Raghavan became a minister in the UDF Government, in charge of Co-operation and Ports. The Youth Wing of the C.P.I.(M) became greatly offended by this and took matters into their own hands by ensuring Raghavan was prevented from entering the Kannur District.
 
In January 1993, Raghavan made a visit to Kannur District and the members of CPI(M) made a few country-made bombs and hurled at him. Following that incident, the Government arranged for extra security measures to be taken during Raghavan's visits to Kannur District.
Contrary to the advice given by the district administration, on 25 November 1994, Raghavan made plans to visit and attend the inauguration of the ‘evening branch of the Co-operative Urban Bank’, located in the Alakkandy Complex at Koothuparamba – Tellicherry Road, Kannur District.

The first firing occurred in the proximity of the town hall, on the orders of the Executive Magistrate and the Deputy Superintendent of Police.
The second firing occurred in vicinity of Koothuparamba's police station on the orders of the Superintendent of Police.
Five people were killed and six injured, followed by more than a hundred, also injured (including a few police personnel) by the use of a lathi (a heavy bamboo stick often used as a weapon by the police in South Asia). Pushpan of Chokli in Kannur survived the firing. But for the past 24 years he hasn't been able to move from his bed by his own. A bullet hit his spinal cord during the firing, which has rendered him paralysed and bedridden since then.

In June 2012, the Kerala High Court quashed the murder charges framed against deputy collector TT Antony, IPS officer Ravada Chandrasekhar and four other police officials in connection with the firing. The court quashed the case on the grounds that necessary government sanction for prosecuting public officials was not obtained in the case.

Victims
The Koothuparamba firing resulted in the immediate death of five activists from the DYFI. Six more activists were injured at the hands of the police.

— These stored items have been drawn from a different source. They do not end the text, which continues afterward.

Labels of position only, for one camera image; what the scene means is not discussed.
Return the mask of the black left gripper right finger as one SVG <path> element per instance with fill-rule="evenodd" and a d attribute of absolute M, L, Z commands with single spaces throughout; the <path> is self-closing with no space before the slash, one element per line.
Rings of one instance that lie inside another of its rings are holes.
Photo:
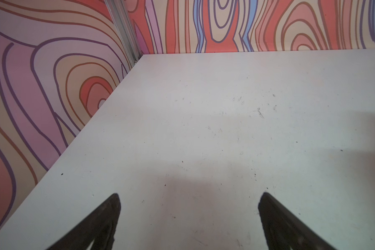
<path fill-rule="evenodd" d="M 259 215 L 270 250 L 333 250 L 334 247 L 314 233 L 270 193 L 258 204 Z"/>

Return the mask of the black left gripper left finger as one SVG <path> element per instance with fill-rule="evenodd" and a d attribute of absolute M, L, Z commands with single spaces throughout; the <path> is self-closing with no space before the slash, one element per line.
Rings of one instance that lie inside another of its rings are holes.
<path fill-rule="evenodd" d="M 119 195 L 114 193 L 49 249 L 111 250 L 120 212 Z"/>

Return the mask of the aluminium corner frame post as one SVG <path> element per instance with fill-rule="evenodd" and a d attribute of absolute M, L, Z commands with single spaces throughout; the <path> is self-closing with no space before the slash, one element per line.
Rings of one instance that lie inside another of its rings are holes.
<path fill-rule="evenodd" d="M 117 34 L 124 45 L 127 58 L 130 61 L 131 67 L 133 67 L 143 56 L 143 53 L 138 44 L 136 33 L 133 30 L 125 1 L 105 0 L 105 3 L 117 29 Z"/>

These five youth were K.K. Rajeevan, Madhu, Shibulal, Babu and Roshan.

After the death of the youth, a larger scale firing took place. Leaving hundreds of people injured. The court proceeded to hear the case. The shooting was argued to be unprovoked by the Solicitor General. Since the protesters did not pose a threat to the life of the Minister, it was argued that the shooting was unnecessary. Many articles consider these students martyrs for sacrificing their lives.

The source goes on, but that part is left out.